"We’re definitely seeing fewer men referred for elevated PSAs," one urologist told Urology Times.
"I would say I’m seeing a slight decrease in the number of men having the PSA done, especially among older guys-those in their 70s and 80s. But I think men in their 50s and 60s who need to get checked are getting checked. Some of that has to do with primary care physicians and the way they practice. Some are checking PSAs less often. So it’s a little different but not a whole lot.
If I saw a trend where guys in their 50s or 60s were coming in with elevated PSAs and hadn’t been checked for a while, that would start to concern me. I haven’t seen that yet, but it’s still early. I don’t know to what degree, but that certainly may happen.
I look at older men on more of an individualized basis, based on their overall health status. After we discuss things, I let them make their own decision. I’m glad to check it if they want. I think the primary care doctors are checking them less often, so now we’re pretty much just waiting to see what happens.”
Todd Johnson, MD
Overland Park, KS
Dr. Hennessy"There’s some decrease in screening by primary care physicians, but having said that, I can’t say more of the patients we see with elevated PSAs result in an increase in our positive biopsy rate. I haven’t seen a stage migration yet resulting from the screening delays.

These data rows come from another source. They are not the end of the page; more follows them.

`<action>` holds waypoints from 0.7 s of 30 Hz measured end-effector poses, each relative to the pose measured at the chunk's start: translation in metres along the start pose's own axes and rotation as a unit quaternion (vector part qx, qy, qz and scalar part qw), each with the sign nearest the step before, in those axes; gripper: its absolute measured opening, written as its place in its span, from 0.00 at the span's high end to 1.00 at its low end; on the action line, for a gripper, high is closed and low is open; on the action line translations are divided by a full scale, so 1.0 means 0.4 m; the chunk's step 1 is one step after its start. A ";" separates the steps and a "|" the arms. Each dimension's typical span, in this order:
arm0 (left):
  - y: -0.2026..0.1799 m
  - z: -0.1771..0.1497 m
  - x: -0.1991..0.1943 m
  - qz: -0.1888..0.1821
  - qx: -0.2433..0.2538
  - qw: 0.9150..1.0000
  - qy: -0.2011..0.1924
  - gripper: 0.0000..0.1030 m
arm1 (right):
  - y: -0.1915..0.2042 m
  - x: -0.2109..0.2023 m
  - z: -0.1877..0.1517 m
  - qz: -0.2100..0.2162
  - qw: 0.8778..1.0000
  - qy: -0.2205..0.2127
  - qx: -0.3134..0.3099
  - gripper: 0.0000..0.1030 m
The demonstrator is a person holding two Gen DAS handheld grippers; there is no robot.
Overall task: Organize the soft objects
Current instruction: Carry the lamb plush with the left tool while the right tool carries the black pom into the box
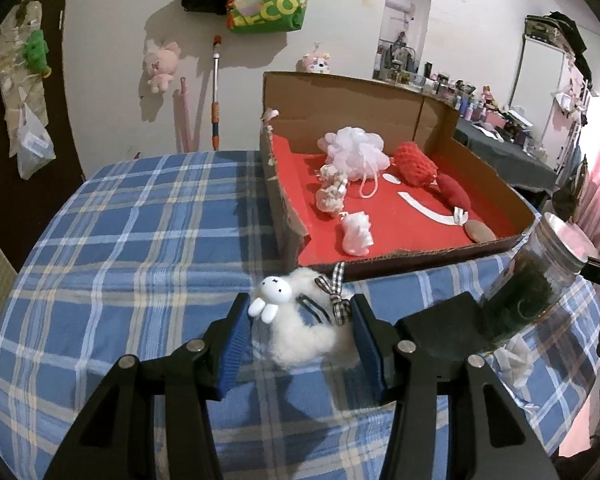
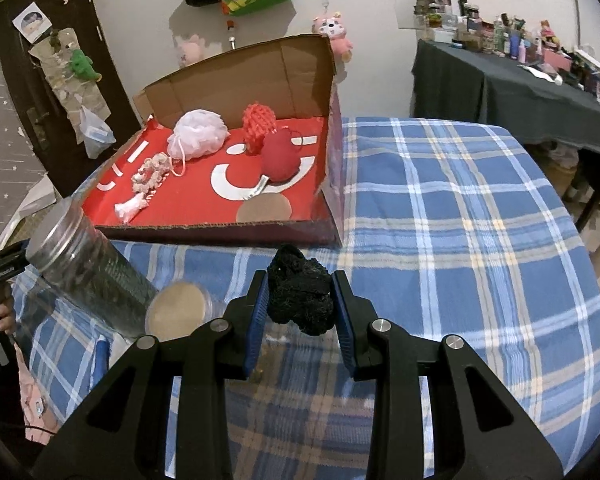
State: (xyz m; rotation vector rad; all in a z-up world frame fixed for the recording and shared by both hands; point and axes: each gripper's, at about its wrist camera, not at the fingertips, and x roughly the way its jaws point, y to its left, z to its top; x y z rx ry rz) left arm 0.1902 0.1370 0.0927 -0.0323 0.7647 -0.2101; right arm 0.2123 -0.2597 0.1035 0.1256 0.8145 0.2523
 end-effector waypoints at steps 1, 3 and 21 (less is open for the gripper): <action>-0.001 0.003 0.000 0.000 0.002 1.000 0.000 0.49 | 0.000 0.003 0.005 0.001 1.000 0.001 0.000 0.71; -0.003 0.014 0.002 -0.001 0.009 1.000 -0.001 0.49 | -0.001 0.007 0.015 0.009 1.000 0.002 0.000 0.71; -0.084 0.109 0.027 -0.047 0.060 0.997 0.003 0.49 | 0.047 0.053 0.120 0.099 0.994 0.030 -0.036 0.71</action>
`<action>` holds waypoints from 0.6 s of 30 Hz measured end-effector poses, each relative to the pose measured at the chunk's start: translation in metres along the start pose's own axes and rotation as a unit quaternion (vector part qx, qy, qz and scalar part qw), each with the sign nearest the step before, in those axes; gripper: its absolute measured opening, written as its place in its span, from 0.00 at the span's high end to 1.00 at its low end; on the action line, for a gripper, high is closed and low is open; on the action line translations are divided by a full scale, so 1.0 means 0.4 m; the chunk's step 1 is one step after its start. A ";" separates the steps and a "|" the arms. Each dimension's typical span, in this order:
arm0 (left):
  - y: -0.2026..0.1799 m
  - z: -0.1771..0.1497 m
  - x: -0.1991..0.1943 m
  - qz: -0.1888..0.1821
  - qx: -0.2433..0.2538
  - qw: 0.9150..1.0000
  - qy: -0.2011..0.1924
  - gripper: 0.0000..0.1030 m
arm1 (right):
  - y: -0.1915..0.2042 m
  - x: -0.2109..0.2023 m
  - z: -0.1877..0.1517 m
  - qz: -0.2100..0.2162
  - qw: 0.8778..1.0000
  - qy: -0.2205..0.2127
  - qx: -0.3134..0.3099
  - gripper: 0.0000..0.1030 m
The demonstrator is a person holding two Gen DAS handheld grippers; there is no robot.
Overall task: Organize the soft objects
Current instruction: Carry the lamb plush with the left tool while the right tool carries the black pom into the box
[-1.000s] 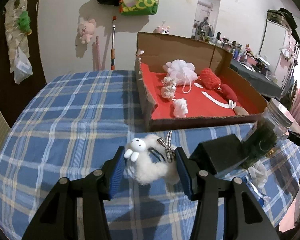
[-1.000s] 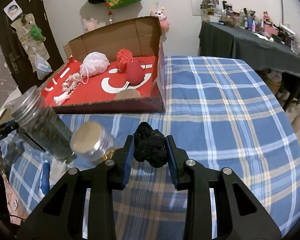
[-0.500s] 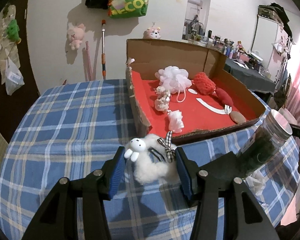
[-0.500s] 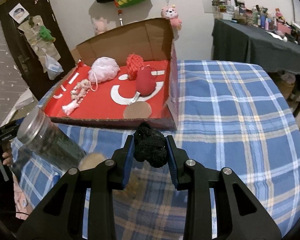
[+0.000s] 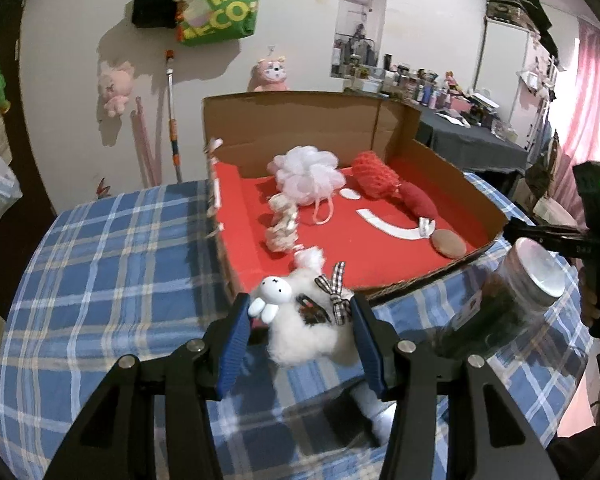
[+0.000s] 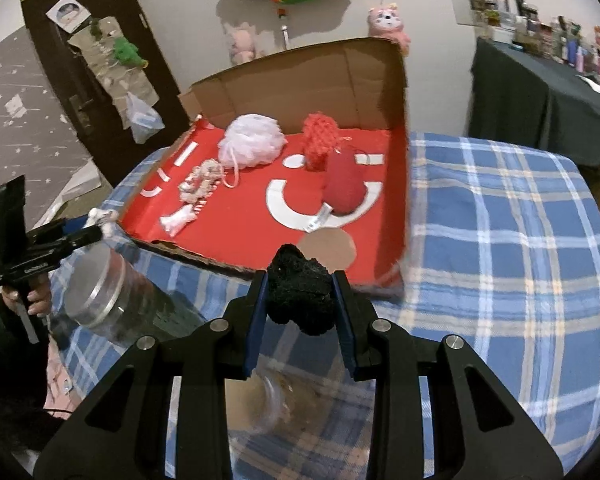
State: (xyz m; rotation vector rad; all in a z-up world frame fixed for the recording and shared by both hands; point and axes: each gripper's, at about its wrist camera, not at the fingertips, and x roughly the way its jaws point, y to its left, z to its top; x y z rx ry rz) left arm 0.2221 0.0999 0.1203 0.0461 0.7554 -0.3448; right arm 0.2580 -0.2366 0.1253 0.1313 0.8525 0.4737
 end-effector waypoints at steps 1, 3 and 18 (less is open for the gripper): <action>-0.006 0.011 0.005 -0.007 0.002 1.000 0.001 0.49 | 0.002 0.003 0.010 0.009 1.000 0.002 -0.001 0.71; -0.015 0.031 0.018 -0.022 0.002 1.000 0.006 0.49 | 0.009 0.012 0.033 0.023 1.000 0.009 -0.006 0.71; -0.104 0.225 0.271 -0.084 0.040 0.990 0.108 0.49 | 0.067 0.265 0.255 0.039 0.991 0.116 -0.048 0.71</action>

We continue to be advocates of screening followed by more nuanced actions based on the PSA.
We may not biopsy a person at the first sign of an elevated PSA. But we certainly recommend that when a PSA is rising too rapidly, or is just too high for their age, patients be biopsied. We’re a pretty localized community in a one-hospital town. In the 30 years we’ve been here, we’ve pretty well educated our primary care physicians and brought them along with the philosophy of PSA screening.
There certainly is a group of primary care physicians that has gotten on the no-screening bandwagon, but that’s not predominating, so I’m not getting a sense that a lot fewer men are being tested.
We’ve always been proactive in getting information out to our patients. We sent an email to our patients that we do believe in screening, and we’ve tightened our indications for biopsy because you can’t ignore a disease that still kills tens of thousands of men a year.
There’s a lot of Gleason 6 PSAs that can be monitored without treatment and people who present with 7s and above who, despite treatment, seem to progress. So where do we really impact the disease? In every other tumor model, there’s a point in time when the tumor was confined to its organ of origin. We’re trying to determine which prostate tumors have the potential to spread and metastasize. We want to identify those cancers that pose a threat early enough, so we can impact survival.
But tell you what: Talk to me in about 5 years. With prostate cancer, that’s the minimum time we’re talking about to determine the effect of our actions.”
William T. Hennessy, MD
Dr. Long"We're definitely seeing fewer men referred for elevated PSAs. The number of biopsies we’re doing is also down as a result.
Men who do come in are more likely to come in with higher PSAs and we find when we do biopsies, we are more likely to find more advanced prostate cancer as well.
This is definitely concerning. There is a lot of controversy over PSA testing, but to just throw out everything and go back to the pre-PSA era is not the right thing to do. Rather than giving up on it, we have to be smarter about who we’re screening and when we do biopsies. We’ve got extra tools now that make it a little more accurate and help us risk stratify patients better.
For a lot of primary care physicians, it’s a really bewildering issue, and for good reason. Nobody can really give you a straight answer about what we should do and when we should do it.
Because the family practice organization recommended against PSA screening even before the task force came out against it, family practice physicians seem a little more confident in their decision not to do PSA screening, as opposed to other primary care docs who are a bit more confused and want to make sure they are doing the right thing.
I practiced in a smaller community in Maine for 15 years before coming to California. Some primary cares there were responsive; others were incredibly vocal. They would basically imply that I was just case hunting, looking for money. In California, it seems primary care docs are a little more likely to screen.”